What would be missed? What would be missed would be my own desperate act of love, to heal a broken world. One person. One vote. One voice. To heal and change and bring light to the darkness. Do I care how you vote, for whom you vote? Of course I do. I have my own ideas and visions and beliefs on what is right, what is good (for the community, for the broken, for those who cannot speak, for those I love and those I don't). What is more important, though, to me, is that you vote. That matters. Exercise your voice. Make a choice. Demand that you be heard. Your voice, your vote- that desperate act of love matters.

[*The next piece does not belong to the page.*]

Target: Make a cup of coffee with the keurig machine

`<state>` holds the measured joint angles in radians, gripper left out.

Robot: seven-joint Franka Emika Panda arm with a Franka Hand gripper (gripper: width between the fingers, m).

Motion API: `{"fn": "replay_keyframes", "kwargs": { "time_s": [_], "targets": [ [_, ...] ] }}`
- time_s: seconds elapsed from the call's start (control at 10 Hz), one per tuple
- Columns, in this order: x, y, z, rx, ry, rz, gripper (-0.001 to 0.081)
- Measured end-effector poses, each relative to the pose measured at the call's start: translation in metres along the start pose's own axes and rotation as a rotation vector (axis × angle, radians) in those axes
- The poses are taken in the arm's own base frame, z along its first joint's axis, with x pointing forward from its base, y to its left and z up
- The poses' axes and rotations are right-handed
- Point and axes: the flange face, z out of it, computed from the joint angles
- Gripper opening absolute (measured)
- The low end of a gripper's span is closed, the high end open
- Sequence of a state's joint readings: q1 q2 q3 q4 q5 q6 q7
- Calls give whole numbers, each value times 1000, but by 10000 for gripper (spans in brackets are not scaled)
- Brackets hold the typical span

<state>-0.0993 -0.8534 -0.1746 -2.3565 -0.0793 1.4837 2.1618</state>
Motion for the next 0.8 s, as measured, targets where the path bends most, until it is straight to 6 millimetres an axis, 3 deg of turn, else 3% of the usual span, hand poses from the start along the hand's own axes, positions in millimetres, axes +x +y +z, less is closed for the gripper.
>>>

People have died for the belief that voting matters. People continue to die, every day, for their acts of desperate love and courage and faith, for their belief that they can heal a broken world. And here's the tough part: we may never see the work complete, our world healed. But (and this is the big part, the harder part): we are not excused from starting the work, from committing those desperate acts of love. Our Jewish sages have been teaching this for centuries: Lo alecha ham'lecha ligmor v'lo atah ben chorin l'hitabel mimena. It is not your duty to complete the work; neither are you free to desist from it. (Pirke Avot 2:16)
Schwerner and Goodman and Chaney. They were murdered in darkness, surrounded by hatred and fear. They were killed for their belief that the world needed healing and their lives-- their voices, their ideas, their actions-- could heal. The Reverend Doctor Martin Luther King once said "If you haven't found a cause to die for, you haven't found a reason to live." These three men, and the countless, nameless hundreds before and after who were murdered and tortured for their own desperate acts of love-- from Tienanmen Square to the Berlin Wall, from Tahrir Square in Cairo to any trackless, endless place where there are men and women who demand that they be heard, that their voice-- all our voices -- be heard, they found their reason to live. And let us say: zichronam liv'rcha (may their memories be for a blessing).
Let us celebrate their lives. Let us take courage from their faith. Let us vote -- and argue and debate and learn and disagree and demand that our voices be heard. Let us commit acts of desperate love, because we can heal our broken world-- one voice, one act, one vote at a time.